Sometimes people attempt a stealthy return. “At a previous job, we had someone leave a human skull in a cardboard box at the front desk with a note to say they’d found it in a relative’s house, who’d taken it from a church they were helping to demolish,” Booth says. “We had to call the police, and coincidentally it was around the time of Halloween, so they didn’t initially think it was true.” (Museum staff determined it had been interred at a Methodist chapel that was demolished after World War II, and reached out to arrange for it to be reburied at a local church.) In Florida, a museum doorstep was visited by a “phantom sherd dropper,” Ayers-Rigsby says—box after box of old ceramic pieces landed on the threshold. “It was incredibly problematic for several reasons, but even the volume of material was overwhelming.”

Don't take stuff from Pompeii, or anywhere else. But if you already have, kindly give it back.
Don’t take stuff from Pompeii, or anywhere else. But if you already have, kindly give it back. Paul Kelley/Flickr/CC by 2.0

If you inherit an object that was likely stolen or you feel a twinge of thief’s guilt, Kersel recommends contacting the Cultural Heritage Center at the State Department, which can advise on next steps. Thomas suggests reaching out to State Historic Preservation Officers, who can also offer guidance.
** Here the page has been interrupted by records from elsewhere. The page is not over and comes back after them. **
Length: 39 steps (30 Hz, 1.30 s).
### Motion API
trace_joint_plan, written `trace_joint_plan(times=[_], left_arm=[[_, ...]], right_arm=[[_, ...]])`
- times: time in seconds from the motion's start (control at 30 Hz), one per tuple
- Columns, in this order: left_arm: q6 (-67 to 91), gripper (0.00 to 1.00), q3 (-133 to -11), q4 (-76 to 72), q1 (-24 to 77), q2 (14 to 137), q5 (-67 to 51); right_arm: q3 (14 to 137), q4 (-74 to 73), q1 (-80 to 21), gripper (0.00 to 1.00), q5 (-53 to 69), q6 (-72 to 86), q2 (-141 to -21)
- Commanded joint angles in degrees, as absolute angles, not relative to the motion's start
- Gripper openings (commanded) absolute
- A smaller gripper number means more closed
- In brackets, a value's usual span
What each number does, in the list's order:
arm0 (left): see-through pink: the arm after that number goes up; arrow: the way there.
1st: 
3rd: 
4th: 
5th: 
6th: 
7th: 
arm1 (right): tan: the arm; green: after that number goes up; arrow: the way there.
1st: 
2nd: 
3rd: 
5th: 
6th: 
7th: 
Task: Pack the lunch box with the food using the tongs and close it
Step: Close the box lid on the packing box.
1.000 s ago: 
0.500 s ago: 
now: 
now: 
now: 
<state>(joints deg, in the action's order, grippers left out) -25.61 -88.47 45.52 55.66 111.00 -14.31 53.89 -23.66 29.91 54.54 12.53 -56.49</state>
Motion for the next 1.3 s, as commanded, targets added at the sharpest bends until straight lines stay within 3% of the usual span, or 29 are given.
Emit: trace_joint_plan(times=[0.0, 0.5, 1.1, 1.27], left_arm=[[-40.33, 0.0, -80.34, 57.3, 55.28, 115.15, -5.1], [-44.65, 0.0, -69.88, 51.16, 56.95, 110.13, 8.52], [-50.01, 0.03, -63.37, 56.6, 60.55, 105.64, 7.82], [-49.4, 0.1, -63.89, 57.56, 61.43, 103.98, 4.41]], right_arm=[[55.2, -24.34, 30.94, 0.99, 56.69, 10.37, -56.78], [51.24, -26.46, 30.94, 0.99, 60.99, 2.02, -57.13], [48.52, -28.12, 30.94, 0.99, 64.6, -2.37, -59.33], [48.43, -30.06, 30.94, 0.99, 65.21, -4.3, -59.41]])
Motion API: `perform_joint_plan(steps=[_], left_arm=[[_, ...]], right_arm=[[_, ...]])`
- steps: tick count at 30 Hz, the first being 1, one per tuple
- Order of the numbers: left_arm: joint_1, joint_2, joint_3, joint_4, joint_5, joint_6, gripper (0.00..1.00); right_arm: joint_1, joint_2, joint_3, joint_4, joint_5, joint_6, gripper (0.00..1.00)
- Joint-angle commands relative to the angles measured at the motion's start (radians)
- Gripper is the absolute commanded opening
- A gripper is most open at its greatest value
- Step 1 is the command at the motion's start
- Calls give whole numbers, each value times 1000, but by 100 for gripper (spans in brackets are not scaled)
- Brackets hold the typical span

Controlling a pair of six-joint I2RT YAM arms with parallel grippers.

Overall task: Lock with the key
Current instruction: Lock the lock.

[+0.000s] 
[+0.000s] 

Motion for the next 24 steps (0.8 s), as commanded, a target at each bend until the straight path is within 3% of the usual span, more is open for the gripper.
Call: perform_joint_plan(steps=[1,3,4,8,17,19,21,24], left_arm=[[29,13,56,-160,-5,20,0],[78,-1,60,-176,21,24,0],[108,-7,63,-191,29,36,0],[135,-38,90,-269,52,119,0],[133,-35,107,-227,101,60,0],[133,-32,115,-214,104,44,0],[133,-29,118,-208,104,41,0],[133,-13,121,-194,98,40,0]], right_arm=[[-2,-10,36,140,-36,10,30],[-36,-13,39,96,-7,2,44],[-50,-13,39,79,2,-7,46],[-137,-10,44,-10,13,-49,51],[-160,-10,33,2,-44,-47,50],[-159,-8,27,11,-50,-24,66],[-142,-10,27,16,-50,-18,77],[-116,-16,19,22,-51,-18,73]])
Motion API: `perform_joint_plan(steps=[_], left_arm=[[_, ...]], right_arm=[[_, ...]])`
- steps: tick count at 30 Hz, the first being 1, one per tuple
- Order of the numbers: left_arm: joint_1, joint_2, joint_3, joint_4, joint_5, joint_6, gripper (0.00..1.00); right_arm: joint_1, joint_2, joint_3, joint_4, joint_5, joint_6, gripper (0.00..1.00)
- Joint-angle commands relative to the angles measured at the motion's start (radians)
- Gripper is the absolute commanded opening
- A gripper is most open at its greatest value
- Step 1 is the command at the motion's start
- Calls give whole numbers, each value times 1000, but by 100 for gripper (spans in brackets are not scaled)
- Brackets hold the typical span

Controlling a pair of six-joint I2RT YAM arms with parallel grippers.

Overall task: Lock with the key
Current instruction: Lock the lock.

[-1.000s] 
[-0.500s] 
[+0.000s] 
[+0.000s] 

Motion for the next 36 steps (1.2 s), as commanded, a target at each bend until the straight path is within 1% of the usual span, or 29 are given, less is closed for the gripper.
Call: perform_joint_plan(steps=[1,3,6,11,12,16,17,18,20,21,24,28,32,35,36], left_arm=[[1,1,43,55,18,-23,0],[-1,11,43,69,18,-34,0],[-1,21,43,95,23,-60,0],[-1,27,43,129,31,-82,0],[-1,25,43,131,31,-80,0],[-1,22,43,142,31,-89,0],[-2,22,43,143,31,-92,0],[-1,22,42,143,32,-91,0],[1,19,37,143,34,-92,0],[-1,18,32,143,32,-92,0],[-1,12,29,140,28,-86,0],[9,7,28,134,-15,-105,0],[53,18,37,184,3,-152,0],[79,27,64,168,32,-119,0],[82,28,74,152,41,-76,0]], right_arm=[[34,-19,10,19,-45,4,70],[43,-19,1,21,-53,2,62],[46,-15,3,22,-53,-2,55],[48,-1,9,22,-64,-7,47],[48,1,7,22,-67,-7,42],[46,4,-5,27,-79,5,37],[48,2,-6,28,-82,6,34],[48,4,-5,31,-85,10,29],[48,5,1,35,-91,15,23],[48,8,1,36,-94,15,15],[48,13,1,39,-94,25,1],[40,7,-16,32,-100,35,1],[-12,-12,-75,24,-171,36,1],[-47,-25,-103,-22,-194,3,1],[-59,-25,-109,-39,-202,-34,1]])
Scott-Ireton recommends contacting the site or the organization that manages the land it sits on. “They’ll let you know if they are interested in, or capable of, accepting it back into their collection,” she says. “We encourage that, and often the site or state or national park will accept the item back.” Internationally, Thomas says, objects with remarkable value are sometimes returned to an embassy or consulate.

Potential legal repercussions vary, Kersel says, and would likely depend on the scale and scope of the operation, such as whether someone had illegally imported scads of stolen artifacts or made off with a single sherd. Penalties vary by country—but sometimes there really aren’t any consequences. “Laws are in place to stop active looting and illegal trafficking in artifacts,” Scott-Ireton says, “not to punish former Boy Scouts for picking up an arrowhead.” Thomas agrees. “Honest mistakes and inherited objects of minimum value generally don’t cause much of a ruckus,” he says. But purging yourself of guilt—that might be really valuable. “If you feel badly because of something and it’s weighing on you,” Poehler says, “a trip to the post office and $50 in postage is a small price to pay to feel better about yourself.”